Il est bien plus facile de photographier les conflits. L’image est évidente, alors que pour ce genre de travail, il faut construire une histoire. Comment photographier la pollution, alors qu’elle ne se voit pas ? Par ailleurs, dans un conflit, les gens savent pourquoi on est là. Dans le cas de la Mongolie, il faut leur expliquer. Les Mongols ont peur d’attirer le mauvais œil si l’on parle de leur pays en mal. Il a fallu gagner leur confiance. Mais au final, ils ont compris et soutenu notre démarche.

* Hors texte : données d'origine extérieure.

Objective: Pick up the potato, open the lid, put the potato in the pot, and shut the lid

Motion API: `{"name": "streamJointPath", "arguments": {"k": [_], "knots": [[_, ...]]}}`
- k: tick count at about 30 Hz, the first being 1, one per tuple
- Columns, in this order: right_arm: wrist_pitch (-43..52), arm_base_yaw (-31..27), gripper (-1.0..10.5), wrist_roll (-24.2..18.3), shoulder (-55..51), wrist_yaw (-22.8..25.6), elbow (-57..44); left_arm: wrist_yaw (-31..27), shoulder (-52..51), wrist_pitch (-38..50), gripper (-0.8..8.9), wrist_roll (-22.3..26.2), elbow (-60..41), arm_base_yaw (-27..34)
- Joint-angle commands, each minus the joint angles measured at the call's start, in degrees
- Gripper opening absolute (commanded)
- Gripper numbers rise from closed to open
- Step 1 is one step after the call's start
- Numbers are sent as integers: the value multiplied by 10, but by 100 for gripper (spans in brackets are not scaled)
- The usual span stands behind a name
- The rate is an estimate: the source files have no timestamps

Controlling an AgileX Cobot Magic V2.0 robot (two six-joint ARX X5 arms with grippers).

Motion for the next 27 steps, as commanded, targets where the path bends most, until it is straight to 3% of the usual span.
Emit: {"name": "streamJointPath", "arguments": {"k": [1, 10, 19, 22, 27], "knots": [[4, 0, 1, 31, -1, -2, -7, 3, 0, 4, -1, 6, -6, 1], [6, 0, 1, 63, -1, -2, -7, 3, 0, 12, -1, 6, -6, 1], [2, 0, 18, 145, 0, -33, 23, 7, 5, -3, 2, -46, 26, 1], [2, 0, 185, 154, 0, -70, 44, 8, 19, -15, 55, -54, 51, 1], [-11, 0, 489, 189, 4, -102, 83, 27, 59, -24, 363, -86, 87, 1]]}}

Quels sont vos projets à venir ?

J’aimerais retourner en Mongolie pour organiser des débats, former les journalistes. Là-bas, la presse connaît une certaine censure et il y a une crainte du pouvoir. Je voudrais également y retourner pour enseigner la technique photographique et documentaire. Je souhaiterais créer un lien entre les malades et les médecins en organisant des conférences dans des bidonvilles. 70% des personnes souffrant de cancer arrivent à l’hôpital en stade terminal, par méconnaissance.

Comment vous financez-vous ?

La Mongolie n’intéresse pas, donc c’est difficile à vendre. Il faut trouver des financements conséquents pour vivre et poursuivre les projets. Désormais, la presse n’est plus le principal financier. On doit compter sur les partenariats, les conférences et le mécénat. Et le travail avec les ONG. Je pars fin septembre au Soudan et au Cameroun pendant trois mois pour le Haut Commissariat des Nations unies pour les réfugiés.

Propos recueillis par Julie PHILIPPE

Le livre « Mongols » (édition Neus) est en vente à la libraire du festival. L’exposition « Mongolie, l’eldorado n’existe pas » est visible dans le cadre de Visa pour l’Image, à l’église des Dominicains de Perpignan, jusqu’au 14 septembre.